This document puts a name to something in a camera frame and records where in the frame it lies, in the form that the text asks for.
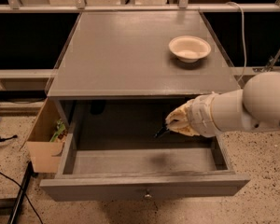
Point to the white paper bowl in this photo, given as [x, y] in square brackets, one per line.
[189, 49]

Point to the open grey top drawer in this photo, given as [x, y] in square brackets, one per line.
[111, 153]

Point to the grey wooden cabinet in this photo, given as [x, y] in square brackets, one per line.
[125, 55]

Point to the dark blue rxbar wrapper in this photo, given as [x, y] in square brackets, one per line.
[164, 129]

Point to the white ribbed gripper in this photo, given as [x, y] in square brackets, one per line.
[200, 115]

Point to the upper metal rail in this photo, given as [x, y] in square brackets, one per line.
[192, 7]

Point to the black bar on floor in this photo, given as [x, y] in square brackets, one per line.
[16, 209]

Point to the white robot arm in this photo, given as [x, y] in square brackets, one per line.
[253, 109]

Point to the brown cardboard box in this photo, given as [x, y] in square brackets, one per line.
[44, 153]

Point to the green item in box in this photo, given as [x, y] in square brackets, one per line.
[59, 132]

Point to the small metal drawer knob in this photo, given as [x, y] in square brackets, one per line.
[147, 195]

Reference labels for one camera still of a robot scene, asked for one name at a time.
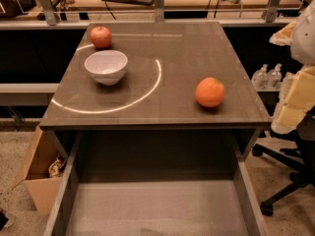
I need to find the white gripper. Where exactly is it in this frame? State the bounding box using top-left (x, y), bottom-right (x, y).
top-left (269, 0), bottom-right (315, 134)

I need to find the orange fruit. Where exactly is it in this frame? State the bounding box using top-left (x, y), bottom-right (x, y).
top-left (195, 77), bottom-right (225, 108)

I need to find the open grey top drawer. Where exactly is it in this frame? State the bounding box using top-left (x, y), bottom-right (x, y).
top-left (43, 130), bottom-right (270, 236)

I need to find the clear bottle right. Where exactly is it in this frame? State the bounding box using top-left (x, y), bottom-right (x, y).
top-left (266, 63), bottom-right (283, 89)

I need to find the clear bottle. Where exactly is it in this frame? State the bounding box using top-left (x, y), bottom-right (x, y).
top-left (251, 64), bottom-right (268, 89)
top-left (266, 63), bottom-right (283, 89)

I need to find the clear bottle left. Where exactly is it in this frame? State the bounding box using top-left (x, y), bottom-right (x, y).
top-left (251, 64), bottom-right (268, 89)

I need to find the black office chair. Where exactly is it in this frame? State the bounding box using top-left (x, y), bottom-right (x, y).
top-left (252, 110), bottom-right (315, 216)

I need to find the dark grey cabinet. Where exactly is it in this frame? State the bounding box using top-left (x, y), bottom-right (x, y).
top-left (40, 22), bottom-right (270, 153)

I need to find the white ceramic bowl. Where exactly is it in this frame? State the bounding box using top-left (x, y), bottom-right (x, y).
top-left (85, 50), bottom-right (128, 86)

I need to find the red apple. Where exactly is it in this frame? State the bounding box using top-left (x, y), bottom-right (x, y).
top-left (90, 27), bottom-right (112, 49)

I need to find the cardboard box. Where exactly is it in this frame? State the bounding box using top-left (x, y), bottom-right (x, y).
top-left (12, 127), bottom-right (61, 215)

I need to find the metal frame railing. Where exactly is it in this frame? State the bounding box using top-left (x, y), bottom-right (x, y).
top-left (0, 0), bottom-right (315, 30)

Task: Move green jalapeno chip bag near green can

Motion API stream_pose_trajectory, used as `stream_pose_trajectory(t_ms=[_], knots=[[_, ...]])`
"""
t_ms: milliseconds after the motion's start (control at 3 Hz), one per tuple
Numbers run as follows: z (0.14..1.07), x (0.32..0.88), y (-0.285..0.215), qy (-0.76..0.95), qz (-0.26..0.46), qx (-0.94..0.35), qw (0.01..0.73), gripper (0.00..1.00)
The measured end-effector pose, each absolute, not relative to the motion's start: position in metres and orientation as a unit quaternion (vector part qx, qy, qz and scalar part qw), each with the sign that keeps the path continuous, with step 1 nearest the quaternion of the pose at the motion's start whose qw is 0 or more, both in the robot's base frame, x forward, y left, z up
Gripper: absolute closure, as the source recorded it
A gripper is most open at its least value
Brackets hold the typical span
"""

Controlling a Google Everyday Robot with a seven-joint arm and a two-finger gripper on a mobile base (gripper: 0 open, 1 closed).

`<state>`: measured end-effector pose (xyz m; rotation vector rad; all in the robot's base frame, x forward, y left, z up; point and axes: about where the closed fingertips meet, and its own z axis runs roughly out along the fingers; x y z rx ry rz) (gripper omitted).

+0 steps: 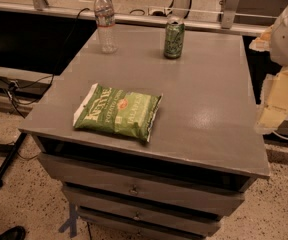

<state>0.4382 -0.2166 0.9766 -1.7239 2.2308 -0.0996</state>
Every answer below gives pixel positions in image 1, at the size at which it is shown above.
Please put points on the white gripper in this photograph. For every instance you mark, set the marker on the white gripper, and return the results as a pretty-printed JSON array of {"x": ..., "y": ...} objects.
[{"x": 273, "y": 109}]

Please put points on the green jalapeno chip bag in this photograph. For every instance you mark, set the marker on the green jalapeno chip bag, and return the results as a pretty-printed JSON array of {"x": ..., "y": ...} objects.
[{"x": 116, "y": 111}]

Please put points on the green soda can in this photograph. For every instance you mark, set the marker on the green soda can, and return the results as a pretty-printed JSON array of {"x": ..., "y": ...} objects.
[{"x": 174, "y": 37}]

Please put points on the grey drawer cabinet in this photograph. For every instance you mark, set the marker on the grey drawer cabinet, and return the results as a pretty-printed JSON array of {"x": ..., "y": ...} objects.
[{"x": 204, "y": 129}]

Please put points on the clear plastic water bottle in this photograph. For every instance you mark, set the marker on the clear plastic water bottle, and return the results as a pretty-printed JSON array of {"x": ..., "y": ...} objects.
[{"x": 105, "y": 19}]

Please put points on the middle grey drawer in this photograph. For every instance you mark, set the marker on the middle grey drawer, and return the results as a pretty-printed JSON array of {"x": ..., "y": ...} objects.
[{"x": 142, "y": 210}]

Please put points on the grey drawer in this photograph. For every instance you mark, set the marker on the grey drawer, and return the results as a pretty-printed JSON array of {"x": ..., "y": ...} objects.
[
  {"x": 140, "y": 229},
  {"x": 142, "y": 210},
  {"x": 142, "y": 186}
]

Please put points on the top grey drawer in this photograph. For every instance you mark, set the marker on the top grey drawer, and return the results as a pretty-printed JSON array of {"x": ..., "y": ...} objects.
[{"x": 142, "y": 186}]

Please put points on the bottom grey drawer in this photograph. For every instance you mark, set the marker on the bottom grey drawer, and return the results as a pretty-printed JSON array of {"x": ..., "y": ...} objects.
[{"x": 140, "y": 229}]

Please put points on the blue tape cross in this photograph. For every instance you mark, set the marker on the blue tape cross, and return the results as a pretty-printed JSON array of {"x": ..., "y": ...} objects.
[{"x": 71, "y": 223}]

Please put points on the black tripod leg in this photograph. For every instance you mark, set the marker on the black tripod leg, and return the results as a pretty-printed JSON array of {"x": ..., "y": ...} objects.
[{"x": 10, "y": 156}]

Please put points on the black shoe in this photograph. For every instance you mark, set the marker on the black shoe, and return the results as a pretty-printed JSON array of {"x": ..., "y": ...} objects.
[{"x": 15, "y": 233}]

______

* **About this task**: Would you restate the listing word for word and leave every picture out?

* **Task result**:
This document puts a name to something in a camera frame and records where in the frame it lies, in the form that the text asks for.
Point to the white paper bowl in this photo, given as [x, y] in square brackets, one per line.
[189, 49]

Point to the open grey top drawer in this photo, given as [x, y] in square brackets, one per line.
[111, 153]

Point to the grey wooden cabinet in this photo, given as [x, y] in square brackets, one per line.
[125, 55]

Point to the dark blue rxbar wrapper in this photo, given as [x, y] in square brackets, one per line.
[164, 129]

Point to the white ribbed gripper in this photo, given as [x, y] in square brackets, one per line.
[200, 115]

Point to the upper metal rail in this photo, given as [x, y] in square brackets, one per line.
[192, 7]

Point to the black bar on floor in this photo, given as [x, y] in square brackets, one per line.
[16, 209]

Point to the white robot arm in this photo, given as [x, y] in square brackets, one per line.
[253, 109]

Point to the brown cardboard box in this photo, given as [x, y] in square brackets, one per line.
[44, 153]

Point to the green item in box in this photo, given as [x, y] in square brackets, one per line.
[59, 132]

Point to the small metal drawer knob in this photo, given as [x, y] in square brackets, one per line.
[147, 195]

Reference labels for one camera still of a robot scene, asked for one name at a time.
I need to find the white gripper. Where exactly is it in this frame? State the bounding box using top-left (x, y), bottom-right (x, y).
top-left (269, 0), bottom-right (315, 134)

I need to find the orange fruit. Where exactly is it in this frame? State the bounding box using top-left (x, y), bottom-right (x, y).
top-left (195, 77), bottom-right (225, 108)

I need to find the open grey top drawer. Where exactly is it in this frame? State the bounding box using top-left (x, y), bottom-right (x, y).
top-left (43, 130), bottom-right (270, 236)

I need to find the clear bottle right. Where exactly is it in this frame? State the bounding box using top-left (x, y), bottom-right (x, y).
top-left (266, 63), bottom-right (283, 89)

I need to find the clear bottle. Where exactly is it in this frame? State the bounding box using top-left (x, y), bottom-right (x, y).
top-left (251, 64), bottom-right (268, 89)
top-left (266, 63), bottom-right (283, 89)

I need to find the clear bottle left. Where exactly is it in this frame? State the bounding box using top-left (x, y), bottom-right (x, y).
top-left (251, 64), bottom-right (268, 89)

I need to find the black office chair. Where exactly is it in this frame? State the bounding box using top-left (x, y), bottom-right (x, y).
top-left (252, 110), bottom-right (315, 216)

I need to find the dark grey cabinet. Where exactly is it in this frame? State the bounding box using top-left (x, y), bottom-right (x, y).
top-left (40, 22), bottom-right (270, 153)

I need to find the white ceramic bowl. Where exactly is it in this frame? State the bounding box using top-left (x, y), bottom-right (x, y).
top-left (85, 50), bottom-right (128, 86)

I need to find the red apple. Where exactly is it in this frame? State the bounding box using top-left (x, y), bottom-right (x, y).
top-left (90, 27), bottom-right (112, 49)

I need to find the cardboard box. Where exactly is it in this frame? State the bounding box using top-left (x, y), bottom-right (x, y).
top-left (12, 127), bottom-right (61, 215)

I need to find the metal frame railing. Where exactly is it in this frame? State the bounding box using top-left (x, y), bottom-right (x, y).
top-left (0, 0), bottom-right (315, 30)

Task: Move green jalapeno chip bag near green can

Motion API stream_pose_trajectory, used as `stream_pose_trajectory(t_ms=[_], knots=[[_, ...]])`
"""
t_ms: milliseconds after the motion's start (control at 3 Hz), one per tuple
Numbers run as follows: z (0.14..1.07), x (0.32..0.88), y (-0.285..0.215), qy (-0.76..0.95), qz (-0.26..0.46), qx (-0.94..0.35), qw (0.01..0.73), gripper (0.00..1.00)
The measured end-effector pose, each absolute, not relative to the motion's start: position in metres and orientation as a unit quaternion (vector part qx, qy, qz and scalar part qw), each with the sign that keeps the path continuous, with step 1 nearest the quaternion of the pose at the motion's start whose qw is 0 or more, both in the robot's base frame, x forward, y left, z up
Gripper: absolute closure, as the source recorded it
A gripper is most open at its least value
Brackets hold the typical span
"""

Controlling a Google Everyday Robot with a seven-joint arm and a two-finger gripper on a mobile base (gripper: 0 open, 1 closed).

`<state>`: measured end-effector pose (xyz m; rotation vector rad; all in the robot's base frame, x forward, y left, z up; point and axes: about where the closed fingertips meet, and its own z axis runs roughly out along the fingers; x y z rx ry rz) (gripper omitted).

+0 steps: 

<state>0.4382 -0.2166 0.9766 -1.7239 2.2308 -0.0996</state>
Every answer below gives pixel positions in image 1, at the size at which it is shown above.
Please put points on the white gripper in this photograph. For every instance you mark, set the marker on the white gripper, and return the results as a pretty-printed JSON array of {"x": ..., "y": ...} objects.
[{"x": 273, "y": 109}]

Please put points on the green jalapeno chip bag in this photograph. For every instance you mark, set the marker on the green jalapeno chip bag, and return the results as a pretty-printed JSON array of {"x": ..., "y": ...} objects.
[{"x": 116, "y": 111}]

Please put points on the green soda can in this photograph. For every instance you mark, set the marker on the green soda can, and return the results as a pretty-printed JSON array of {"x": ..., "y": ...} objects.
[{"x": 174, "y": 37}]

Please put points on the grey drawer cabinet in this photograph. For every instance you mark, set the marker on the grey drawer cabinet, and return the results as a pretty-printed JSON array of {"x": ..., "y": ...} objects.
[{"x": 204, "y": 129}]

Please put points on the clear plastic water bottle in this photograph. For every instance you mark, set the marker on the clear plastic water bottle, and return the results as a pretty-printed JSON array of {"x": ..., "y": ...} objects.
[{"x": 105, "y": 19}]

Please put points on the middle grey drawer in this photograph. For every instance you mark, set the marker on the middle grey drawer, and return the results as a pretty-printed JSON array of {"x": ..., "y": ...} objects.
[{"x": 142, "y": 210}]

Please put points on the grey drawer in this photograph. For every instance you mark, set the marker on the grey drawer, and return the results as a pretty-printed JSON array of {"x": ..., "y": ...} objects.
[
  {"x": 140, "y": 229},
  {"x": 142, "y": 210},
  {"x": 142, "y": 186}
]

Please put points on the top grey drawer in this photograph. For every instance you mark, set the marker on the top grey drawer, and return the results as a pretty-printed JSON array of {"x": ..., "y": ...} objects.
[{"x": 142, "y": 186}]

Please put points on the bottom grey drawer in this photograph. For every instance you mark, set the marker on the bottom grey drawer, and return the results as a pretty-printed JSON array of {"x": ..., "y": ...} objects.
[{"x": 140, "y": 229}]

Please put points on the blue tape cross in this photograph. For every instance you mark, set the marker on the blue tape cross, and return the results as a pretty-printed JSON array of {"x": ..., "y": ...} objects.
[{"x": 71, "y": 223}]

Please put points on the black tripod leg in this photograph. For every instance you mark, set the marker on the black tripod leg, and return the results as a pretty-printed JSON array of {"x": ..., "y": ...} objects.
[{"x": 10, "y": 156}]

Please put points on the black shoe in this photograph. For every instance you mark, set the marker on the black shoe, and return the results as a pretty-printed JSON array of {"x": ..., "y": ...} objects.
[{"x": 15, "y": 233}]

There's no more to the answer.